Bu kısır döngünün kesilmesi için değişimin ve mücadelenin öncelikle insanın iç âleminde başlaması gerekmektedir. Hazreti Peygamber (s.a.) bu sebeple insanın kendi iç mücadelesini cihad-ı ekber olarak tanımlayıp öncelemiştir. İnsan kendi nefis mücadelesini tamamlayıp nefsini nefs-i safiye haline getirir, kalbini büyük ve küçük putlardan temizleyip emin ve mukaddes bir beldeye dönüştürür ise bu kısır döngüyü kırabilir. O zaman “dışın içe hayalatı” olarak tabir olunan bedeni arzuların, vehim hayal ve vesveselerin, ruha, kalbe, ve akl-ı mead’a üstün gelerek özü tevhid olan hakikat-i insaniyeyi perdelemesi ve insanın dünyevi hayallere esir düşmesi sona erer. Mekke’nin fethinden sonra ilan edildiği üzere, bir daha kalp beldesinde putperestlik ve dünyevi suretlerin hâkimiyeti mümkün olmaz.

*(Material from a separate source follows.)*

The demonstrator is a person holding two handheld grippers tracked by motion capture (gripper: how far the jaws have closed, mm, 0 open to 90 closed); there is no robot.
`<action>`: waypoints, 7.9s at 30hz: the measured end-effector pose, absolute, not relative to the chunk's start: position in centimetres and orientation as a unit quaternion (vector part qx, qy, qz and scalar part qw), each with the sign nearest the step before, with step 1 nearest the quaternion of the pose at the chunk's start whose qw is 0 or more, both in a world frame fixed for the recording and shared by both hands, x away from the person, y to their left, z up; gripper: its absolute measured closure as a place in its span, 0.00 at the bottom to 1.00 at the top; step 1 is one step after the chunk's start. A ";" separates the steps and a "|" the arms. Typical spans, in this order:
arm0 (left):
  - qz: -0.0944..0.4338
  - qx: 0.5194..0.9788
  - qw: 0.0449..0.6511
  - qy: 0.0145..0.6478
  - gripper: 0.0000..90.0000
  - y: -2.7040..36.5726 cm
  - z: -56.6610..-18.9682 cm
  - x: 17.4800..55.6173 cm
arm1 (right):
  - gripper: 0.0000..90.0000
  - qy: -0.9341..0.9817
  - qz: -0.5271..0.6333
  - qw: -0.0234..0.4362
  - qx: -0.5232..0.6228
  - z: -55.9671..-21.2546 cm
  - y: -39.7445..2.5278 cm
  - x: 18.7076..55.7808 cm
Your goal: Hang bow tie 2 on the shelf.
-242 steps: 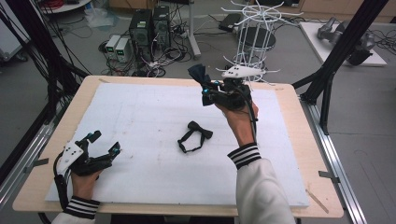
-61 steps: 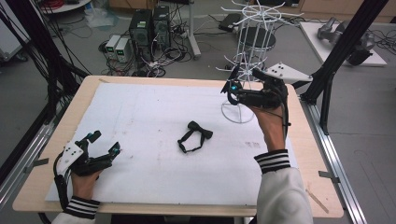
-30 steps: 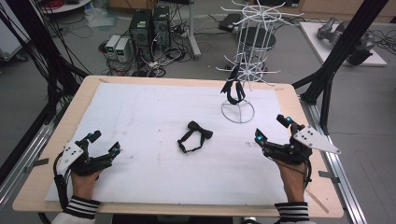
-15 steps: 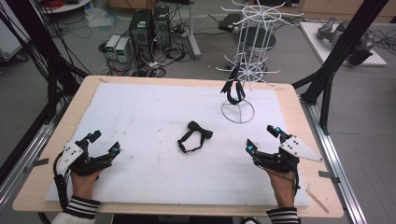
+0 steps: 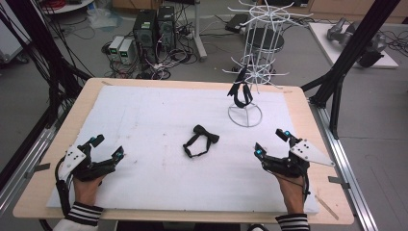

İnsan kendi iç âlemini hayal ve vehmin tahakkümünden kurtarınca, kalp beldesi tevhidin ve İlahi nurların mekânı haline gelir. Bu halin bir sonraki aşamasında artık “için dışa zuhuratı” olumlu manada değişir. İçin dışa zuhuratı, Allah’ın emri ve emaneti olan Ruh’un yani hakikat-i insaniyenin, nefse ve bedene hâkimiyet kurması, Feyz-i Rabbani ile o insandan Ahlak-ı Muhammedi üzere ef’al ve amellerin tahakkuk etmesi şeklinde gerçekleşir. Böylece Celal ve Mudil isimlerinin tecellileri, Cemal ve Hadi isimlerinin tecellilerine tebdil olur. Ashab-ı Kiramın, nübüvvetin varisi olan sadık ulemanın ve evliyaullahın hayatları, bu değişimin herkes için mümkün olduğunun delilidir.
Bütün bu mana ve değerlendirmeler, Niyazi Mısri Divanı’ndaki sadece bir beytin tefekkürüne dayanmaktadır. Mısri Divanının tamamı böyle hikmetli beyitlerle örülüdür. Mısri Divanı gibi sayısız eser, medeniyetimizin gök kubbesinde parıldamaktadır. Karanlığın hâkim olduğu çağımızda, nurani meşaleler gibi ışıldayan bu eserleri tetkik etmeye ve üzerlerinde tefekküre şiddetle ihtiyacımız var.